What a great question! Let me respond with three biblical principles about miracles.
Firstly, miracles in the Bible, especially in the gospel of John, are also called “signs.” This points to their essentially revelatory significance. They are meant to disclose heavenly realities—to point to the presence of a new work and act of God. That is why the occurrence of miracles is clustered around key moments in salvation history; for example, with Moses, Elijah, and especially the coming of Christ and the sending of the Spirit-empowered apostles.
Secondly, miracles are given not as independent and isolated supernatural acts (as if they were fireworks of some kind); they always attend and accompany the word of God which is the primary vehicle for God’s speaking to his people. But because God’s enemies (e.g. Pharaoh and the Egyptians in Exodus) and even God’s people (e.g. the Israelites of Christ’s day) are resistant to hear the voice of the Lord, God sends miracles to confirm that it is indeed he that is present in speaking and acting. The miracles are self-attesting (because they cannot be explained except as God’s doing) and attest to the divine authority of the speaker’s words, yet they also have the effect of highlighting the hardness of heart of those who witness them and yet do not believe. As we read in John 12:37—38, “Though he had done so many signs before them, they still did not believe in him, so that the word spoken by the prophet Isaiah might be fulfilled: ‘Lord, who has believed what he heard from us, and to whom has the arm of the Lord been revealed?’” Here we are confronted with the recurring refrain in the gospel accounts that the people “had eyes but did not see, and ears but did not hear.” In the end, those who continually resist God’s truth will become so recalcitrant that even the ultimate miracle of the resurrection will not produce repentance, as Jesus says in Luke 16:31, “If they do not hear Moses and the Prophets, neither will they be convinced if someone should rise from the dead.”
Thirdly (and this may be most relevant to what you are asking), the Bible does not teach God’s people to expect miracles in the present day as a revelation of his power, because (as above) the purpose of miracles is to signal the dawning of a new age of revelation. Once that revelation has been given, the need for miracles is no longer there. For example, we read in Hebrews 2:3-4, “how shall we escape if we neglect such a great salvation? It was declared at first by the Lord, and it was attested to us by those who heard, while God also bore witness by signs and wonders and various miracles and by gifts of the Holy Spirit distributed according to his will.”
Miracles are like the siren that goes off as a submarine is emerging from the depths of the sea: it is letting everyone know to “watch out”! But once the submarine is above the water, the sound of the siren is no longer needed. In fact, for it to continue to blare would actually prove to be a distraction for what is right in front of us. As the Westminster Confession of Faith indicates with respect to things like miracles, “afterwards, for the better preserving and propagating of the truth, and for the more sure establishment and comfort of the Church against the corruption of the flesh, and the malice of Satan and of the world, to commit the same wholly unto writing; which maketh the Holy Scripture to be most necessary; those former ways of God’s revealing His will unto his people being now ceased” (WCF 1.1).

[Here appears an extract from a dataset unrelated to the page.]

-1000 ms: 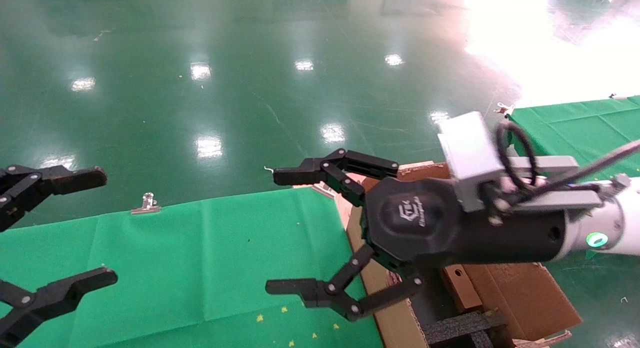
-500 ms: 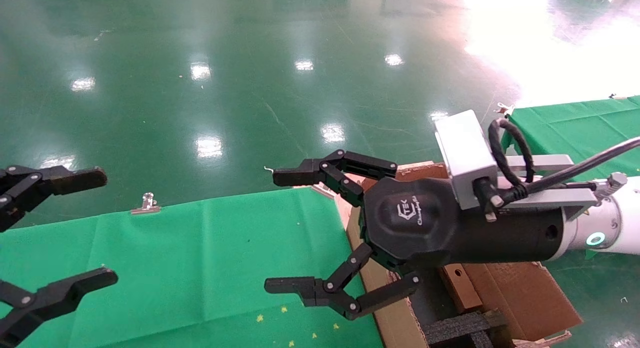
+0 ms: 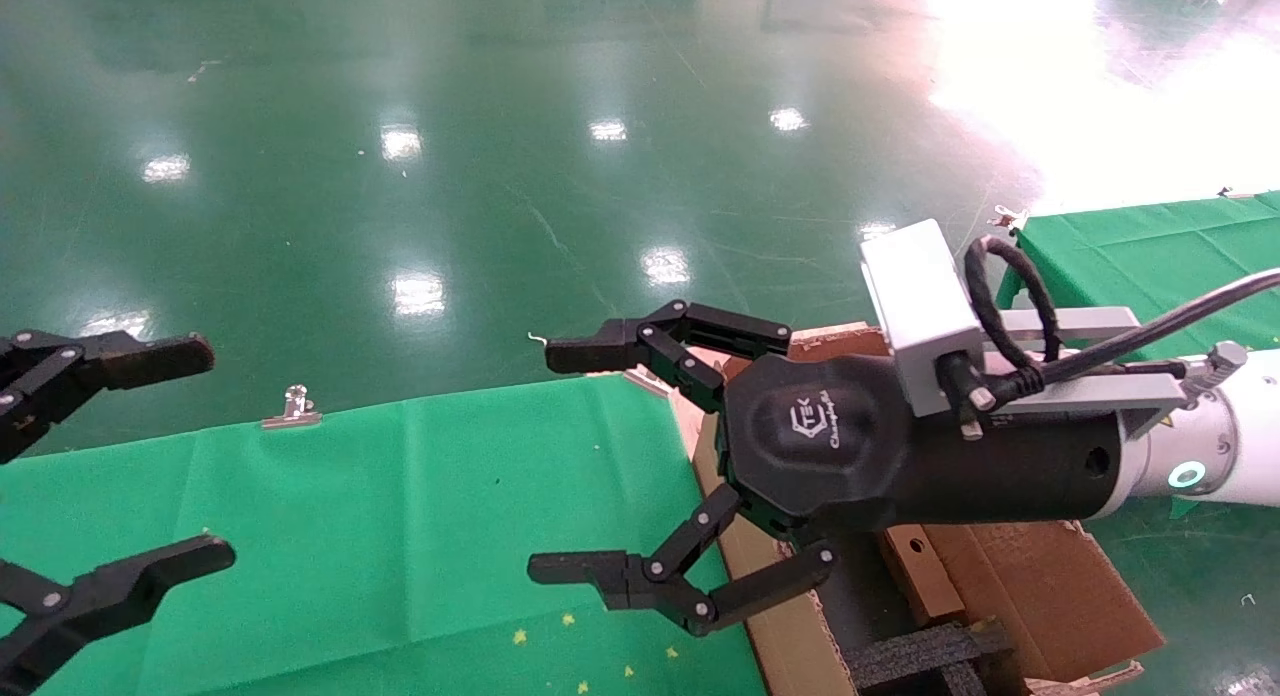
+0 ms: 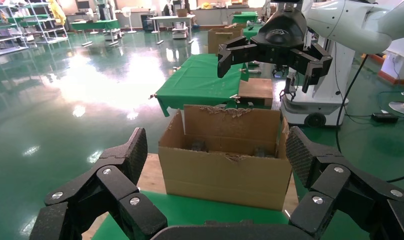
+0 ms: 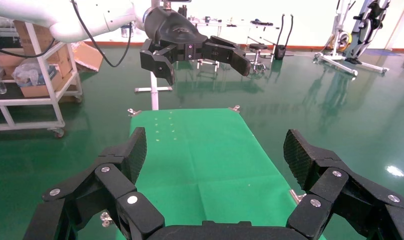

This does not mean that God cannot work in extraordinary ways today in response to our prayers, and wonderful providences such as the healing of a disease (with or without medical intervention) can occur by the hand of the Lord. But they do not qualify as “miracles” in the more narrow (and arguably biblical) sense of the term, as miracles are rightly described as “God’s headlines,” given so that we will read the rest of the gospel story.